Spatial Transforms

Vicente González Ruiz - Departamento de Informática - UAL

March 4, 2026

Contents

1 Spatial decorrelation
2 Benefits of spatial transforms
3 Scalar quantization and rate-distortion optimization in the transform domain
4 Block-based transforms
5 “Hand-crafted” VS learned transforms
6 Linearity
7 Orthogonality
8 Filter symmetry
9 Bi-orthogonality
10 Orthonormality
11 Separability
12 Gaussian sources and the Central Limit Theorem
13 Discrete Cosine Transform (DCT)
14 Modified DCT (MDCT)
15 Karhunen–Loève Transform (KLT)
16 Discrete Wavelet Transform (DWT)
17 RD-optimized Learned Block Transform (LBT)
18 To-Do
19 Resources
20 References

1 Spatial decorrelation

Spatial transforms used in image and video compression exploit the statistical correlation (and perceptual redundancy1) that the pixels show as a consequence of the spatial (2D) correlation that is present in most of the images (and video frames). For example, some textures of an image can occur more than once (in the same image). Also, usually happens that neighbor pixels have similar values.
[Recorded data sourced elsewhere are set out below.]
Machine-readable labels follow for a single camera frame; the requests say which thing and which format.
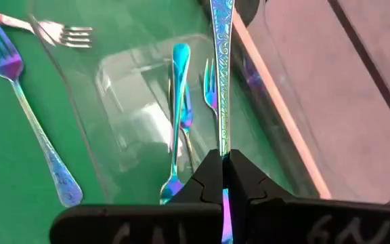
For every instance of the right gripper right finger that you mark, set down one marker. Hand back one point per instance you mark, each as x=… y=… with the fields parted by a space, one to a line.
x=245 y=183

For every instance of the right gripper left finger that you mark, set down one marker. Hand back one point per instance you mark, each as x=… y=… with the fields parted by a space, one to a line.
x=208 y=183

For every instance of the clear plastic bin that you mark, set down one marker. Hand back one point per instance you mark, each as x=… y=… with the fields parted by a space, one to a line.
x=130 y=101

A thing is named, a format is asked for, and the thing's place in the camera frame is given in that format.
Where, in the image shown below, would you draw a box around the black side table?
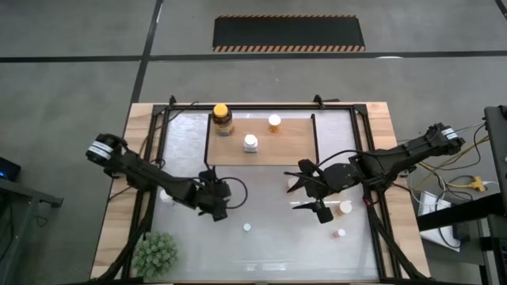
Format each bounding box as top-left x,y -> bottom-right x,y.
415,192 -> 507,285

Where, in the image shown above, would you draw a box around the yellow cable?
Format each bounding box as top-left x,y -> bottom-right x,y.
411,136 -> 490,188

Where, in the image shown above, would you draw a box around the black equipment case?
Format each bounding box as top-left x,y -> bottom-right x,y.
482,104 -> 507,195

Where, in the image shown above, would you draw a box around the black floor mat striped edges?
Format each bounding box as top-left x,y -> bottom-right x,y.
212,14 -> 367,53

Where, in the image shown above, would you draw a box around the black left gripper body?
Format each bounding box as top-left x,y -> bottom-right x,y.
196,168 -> 233,223

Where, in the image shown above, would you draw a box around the brown bottle with yellow cap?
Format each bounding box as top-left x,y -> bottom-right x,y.
212,103 -> 235,138

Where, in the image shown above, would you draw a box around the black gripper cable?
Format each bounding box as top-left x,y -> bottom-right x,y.
315,149 -> 360,168
219,176 -> 249,211

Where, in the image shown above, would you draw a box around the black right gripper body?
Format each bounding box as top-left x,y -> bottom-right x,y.
298,158 -> 360,225

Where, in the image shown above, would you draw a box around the wooden shelf with black legs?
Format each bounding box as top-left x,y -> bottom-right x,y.
203,113 -> 320,179

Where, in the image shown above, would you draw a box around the white box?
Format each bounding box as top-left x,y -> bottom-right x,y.
417,190 -> 463,253

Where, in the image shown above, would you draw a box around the black device with blue light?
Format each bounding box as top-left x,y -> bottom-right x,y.
0,156 -> 22,182

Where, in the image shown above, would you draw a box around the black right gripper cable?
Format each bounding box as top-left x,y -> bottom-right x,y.
315,149 -> 360,168

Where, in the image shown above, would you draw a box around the yellow power splitter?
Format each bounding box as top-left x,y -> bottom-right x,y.
461,176 -> 487,193

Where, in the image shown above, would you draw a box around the grey desk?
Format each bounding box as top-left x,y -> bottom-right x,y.
0,177 -> 64,285

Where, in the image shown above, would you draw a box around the black aluminium table frame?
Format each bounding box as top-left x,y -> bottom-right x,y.
93,94 -> 431,284

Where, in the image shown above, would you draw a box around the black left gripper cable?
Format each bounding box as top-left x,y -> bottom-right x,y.
219,176 -> 249,211

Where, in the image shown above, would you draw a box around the thin black cable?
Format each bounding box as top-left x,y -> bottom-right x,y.
160,101 -> 199,124

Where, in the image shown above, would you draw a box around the green artificial plant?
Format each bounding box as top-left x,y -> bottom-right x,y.
132,231 -> 180,280

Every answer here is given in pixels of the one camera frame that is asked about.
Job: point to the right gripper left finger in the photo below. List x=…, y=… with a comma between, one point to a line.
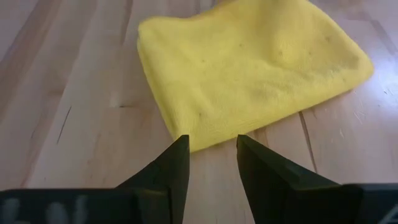
x=174, y=174

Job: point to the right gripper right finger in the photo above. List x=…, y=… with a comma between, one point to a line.
x=273, y=189

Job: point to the golden yellow microfiber towel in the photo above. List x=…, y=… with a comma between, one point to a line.
x=248, y=68

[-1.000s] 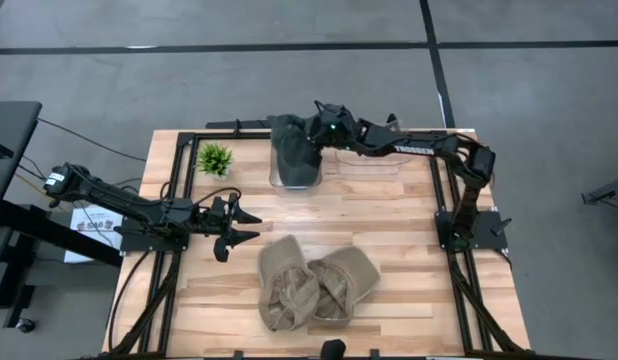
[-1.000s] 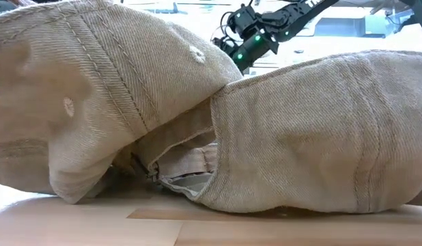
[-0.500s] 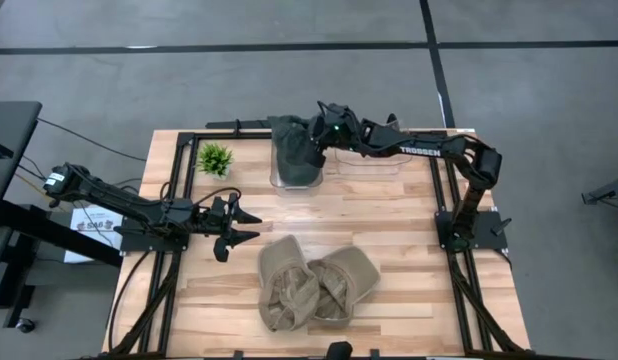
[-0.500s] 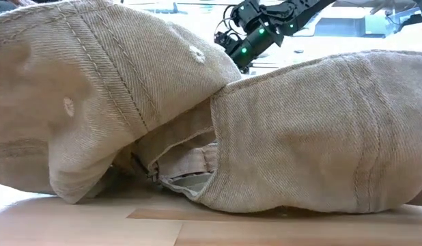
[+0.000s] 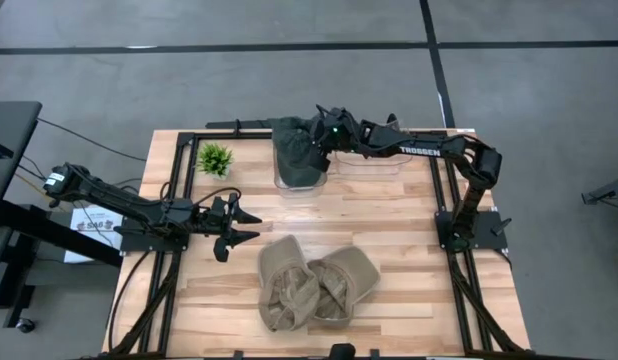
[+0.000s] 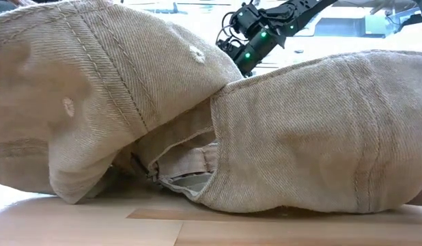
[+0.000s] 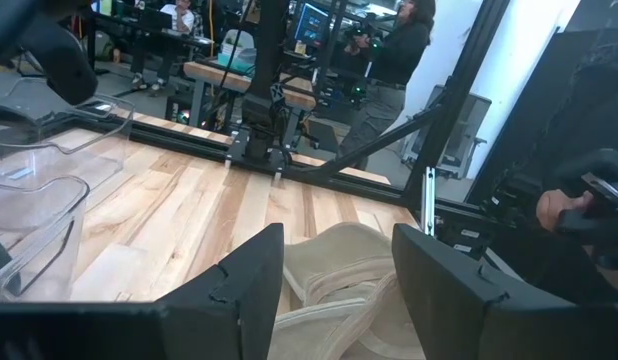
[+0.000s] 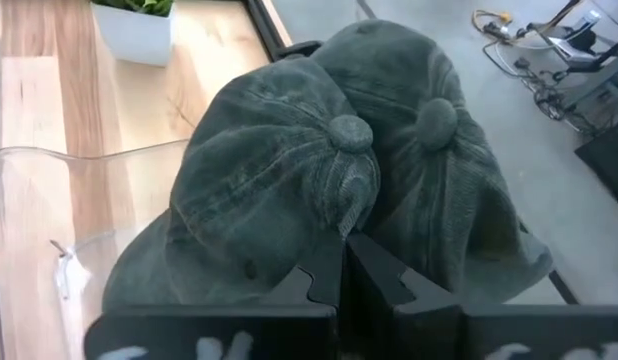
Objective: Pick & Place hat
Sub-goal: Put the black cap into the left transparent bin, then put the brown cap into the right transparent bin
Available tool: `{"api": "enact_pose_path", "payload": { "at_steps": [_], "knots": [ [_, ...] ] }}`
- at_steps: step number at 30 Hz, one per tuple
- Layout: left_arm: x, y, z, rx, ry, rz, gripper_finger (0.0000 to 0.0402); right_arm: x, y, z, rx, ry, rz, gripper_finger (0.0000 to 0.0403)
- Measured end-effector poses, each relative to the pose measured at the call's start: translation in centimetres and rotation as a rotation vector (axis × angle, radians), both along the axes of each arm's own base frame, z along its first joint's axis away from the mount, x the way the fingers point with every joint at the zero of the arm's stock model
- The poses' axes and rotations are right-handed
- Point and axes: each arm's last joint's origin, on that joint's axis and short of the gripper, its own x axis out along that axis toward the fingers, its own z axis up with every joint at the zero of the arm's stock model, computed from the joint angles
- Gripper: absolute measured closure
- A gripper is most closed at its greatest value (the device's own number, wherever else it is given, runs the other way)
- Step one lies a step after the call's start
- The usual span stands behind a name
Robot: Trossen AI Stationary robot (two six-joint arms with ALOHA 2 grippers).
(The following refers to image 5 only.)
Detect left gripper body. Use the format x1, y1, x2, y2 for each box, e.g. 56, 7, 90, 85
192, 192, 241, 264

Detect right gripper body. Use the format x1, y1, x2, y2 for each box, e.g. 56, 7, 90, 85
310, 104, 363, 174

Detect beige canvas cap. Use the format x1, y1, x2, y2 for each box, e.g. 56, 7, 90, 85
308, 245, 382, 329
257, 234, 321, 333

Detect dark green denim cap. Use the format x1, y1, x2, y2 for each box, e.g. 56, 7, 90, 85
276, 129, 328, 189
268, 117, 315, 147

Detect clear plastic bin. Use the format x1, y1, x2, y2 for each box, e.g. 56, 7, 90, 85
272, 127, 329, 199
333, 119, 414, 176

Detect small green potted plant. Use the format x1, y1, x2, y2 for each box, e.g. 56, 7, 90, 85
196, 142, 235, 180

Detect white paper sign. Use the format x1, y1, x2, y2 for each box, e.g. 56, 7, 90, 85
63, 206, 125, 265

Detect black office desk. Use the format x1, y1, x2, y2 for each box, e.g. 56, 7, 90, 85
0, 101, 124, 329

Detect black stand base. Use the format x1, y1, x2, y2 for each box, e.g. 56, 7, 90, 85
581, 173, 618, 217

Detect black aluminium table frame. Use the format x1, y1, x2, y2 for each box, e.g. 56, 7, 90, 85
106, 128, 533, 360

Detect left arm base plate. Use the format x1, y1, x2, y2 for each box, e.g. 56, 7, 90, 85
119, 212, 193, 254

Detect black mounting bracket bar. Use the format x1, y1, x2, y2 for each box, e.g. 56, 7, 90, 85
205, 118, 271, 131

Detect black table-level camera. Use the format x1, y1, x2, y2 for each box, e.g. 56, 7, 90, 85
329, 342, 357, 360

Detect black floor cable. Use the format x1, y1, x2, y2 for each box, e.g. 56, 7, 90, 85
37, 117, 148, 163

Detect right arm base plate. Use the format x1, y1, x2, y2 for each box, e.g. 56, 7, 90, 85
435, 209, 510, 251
While color transforms are pixel-wise computations, spatial transforms are image-wise (or at least, block-wise). This means that the transform inputs an image (of pixels) and outputs a matrix of coefficients, which generally express the resemblance between the image and a set of basis functions, usually orthogonal. For example, after using the 2D-DCT (two-dimensional Discrete Cosine Transform) [2], (the index of) each coefficient represents a different spatial frequency2 and its value, the amount of the corresponding basis found in the image. In the case of the dyadic 2D-DWT [3], the coefficients “speak” additionally about a spatial resolution in the image pyramid and position inside of the pyramid level.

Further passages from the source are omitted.